The elementInfo and setInfo slots each store an IdVector that describes the identifier and metadata associated with each unique element and set, respectively. Those metadata can be directly accessed and updated using the corresponding accessor methods.

elementInfo(base_sets)
setInfo(base_sets)

Note that relations between elements and sets are internally stored as an r Biocpkg("S4Vectors") Hits object. This container efficiently represents edges between a set of left nodes and a set of right nodes, with optional metadata that describe each edge.

To do so, the DataFrame provided as the relations argument of the Sets constructor is divided in two pieces of information:

relations(base_sets)
mcols(relations(base_sets))

Conveniently, the as method can be used to format relations and associated metadata as a DataFrame substituting hits for their corresponding element and set identifiers. Metadata for relations, elements, and sets are returned as DataFrame nested in the "relationData", "elementInfo", and "setInfo" columns.

as(base_sets, "DataFrame")

Similarly, as.data.frame can be used to obtain a flattened data.frame, with columns "element", "set", and any column in the relation metadata columns.

as.data.frame(base_sets)

The FuzzySets class {#fuzzysets-class}

Classes derived from Hits may add additional constraints on the relations to define special types of relationships between elements and sets.
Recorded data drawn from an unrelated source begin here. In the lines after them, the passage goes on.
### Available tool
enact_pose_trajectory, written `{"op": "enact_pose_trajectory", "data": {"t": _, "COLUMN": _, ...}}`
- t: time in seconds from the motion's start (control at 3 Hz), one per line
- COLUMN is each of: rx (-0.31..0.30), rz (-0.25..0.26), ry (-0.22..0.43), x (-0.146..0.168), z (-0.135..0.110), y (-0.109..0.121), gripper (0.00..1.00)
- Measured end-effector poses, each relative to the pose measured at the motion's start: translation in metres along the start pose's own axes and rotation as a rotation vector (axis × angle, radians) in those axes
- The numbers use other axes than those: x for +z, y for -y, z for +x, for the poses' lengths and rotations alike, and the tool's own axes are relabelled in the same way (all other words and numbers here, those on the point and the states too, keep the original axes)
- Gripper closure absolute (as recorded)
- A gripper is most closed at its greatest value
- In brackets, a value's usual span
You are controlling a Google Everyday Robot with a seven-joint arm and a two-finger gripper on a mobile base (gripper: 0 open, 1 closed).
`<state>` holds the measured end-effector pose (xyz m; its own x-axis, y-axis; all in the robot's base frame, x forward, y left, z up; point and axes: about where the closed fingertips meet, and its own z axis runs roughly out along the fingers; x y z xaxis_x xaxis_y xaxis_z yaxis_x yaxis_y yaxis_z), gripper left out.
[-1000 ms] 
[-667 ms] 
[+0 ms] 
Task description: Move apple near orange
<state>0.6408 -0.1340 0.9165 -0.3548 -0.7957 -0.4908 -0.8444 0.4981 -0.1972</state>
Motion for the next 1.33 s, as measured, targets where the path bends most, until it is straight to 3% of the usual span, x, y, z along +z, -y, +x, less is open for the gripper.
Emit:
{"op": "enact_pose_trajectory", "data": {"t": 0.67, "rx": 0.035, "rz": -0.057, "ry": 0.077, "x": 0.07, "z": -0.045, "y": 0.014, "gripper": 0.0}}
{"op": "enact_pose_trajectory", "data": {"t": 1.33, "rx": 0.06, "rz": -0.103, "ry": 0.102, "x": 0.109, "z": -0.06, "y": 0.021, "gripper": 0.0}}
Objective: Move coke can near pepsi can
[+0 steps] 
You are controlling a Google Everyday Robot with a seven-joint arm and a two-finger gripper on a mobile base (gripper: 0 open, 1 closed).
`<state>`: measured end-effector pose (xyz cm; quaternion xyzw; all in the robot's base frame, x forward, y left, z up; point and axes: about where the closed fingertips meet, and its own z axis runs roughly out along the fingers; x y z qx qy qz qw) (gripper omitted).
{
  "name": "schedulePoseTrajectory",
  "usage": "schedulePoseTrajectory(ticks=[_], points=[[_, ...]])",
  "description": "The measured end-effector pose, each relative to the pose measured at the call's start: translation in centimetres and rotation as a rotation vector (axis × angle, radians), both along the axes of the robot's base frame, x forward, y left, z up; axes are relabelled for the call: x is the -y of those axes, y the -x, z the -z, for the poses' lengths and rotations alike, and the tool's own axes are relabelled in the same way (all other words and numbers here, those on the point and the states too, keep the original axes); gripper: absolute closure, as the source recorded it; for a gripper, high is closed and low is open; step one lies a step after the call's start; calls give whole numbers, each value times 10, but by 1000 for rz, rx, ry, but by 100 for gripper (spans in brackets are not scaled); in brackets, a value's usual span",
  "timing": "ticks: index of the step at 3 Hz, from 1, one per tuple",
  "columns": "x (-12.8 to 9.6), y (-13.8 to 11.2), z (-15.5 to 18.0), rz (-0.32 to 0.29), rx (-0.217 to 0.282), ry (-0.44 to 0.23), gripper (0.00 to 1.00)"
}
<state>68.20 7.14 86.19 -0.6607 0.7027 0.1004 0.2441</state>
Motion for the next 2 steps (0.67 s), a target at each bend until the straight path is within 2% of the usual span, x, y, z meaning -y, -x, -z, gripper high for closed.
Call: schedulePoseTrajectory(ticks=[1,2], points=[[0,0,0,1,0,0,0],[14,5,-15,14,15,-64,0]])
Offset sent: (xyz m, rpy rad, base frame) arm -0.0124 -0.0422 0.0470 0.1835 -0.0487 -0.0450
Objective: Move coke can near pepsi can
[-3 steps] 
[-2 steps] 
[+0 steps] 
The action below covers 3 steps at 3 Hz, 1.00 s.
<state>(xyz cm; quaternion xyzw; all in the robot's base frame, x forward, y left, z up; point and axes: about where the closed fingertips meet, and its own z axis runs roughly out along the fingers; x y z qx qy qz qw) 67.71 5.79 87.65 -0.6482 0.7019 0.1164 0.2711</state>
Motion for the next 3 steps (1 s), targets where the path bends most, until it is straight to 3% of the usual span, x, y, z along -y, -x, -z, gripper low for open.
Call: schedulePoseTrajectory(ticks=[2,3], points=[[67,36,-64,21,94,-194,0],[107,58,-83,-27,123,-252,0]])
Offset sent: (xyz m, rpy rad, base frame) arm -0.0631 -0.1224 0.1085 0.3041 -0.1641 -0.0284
For instance, the FuzzyHits class is a direct extension of the Hits class where the metadata accompanying each relation must include at least a column called "membership" that holds the "membership function", a numeric value in the interval [0,1] that provides a measure of partial membership between elements and sets.

Simultaneously, the FuzzySets class is a direct extension of the Sets class where the relations slot must contain FuzzyHits. As such, FuzzySets can be constructed exactly like Sets, with the only additional constraint that the relations table must contains a "membership" column with numeric values in the interval [0,1].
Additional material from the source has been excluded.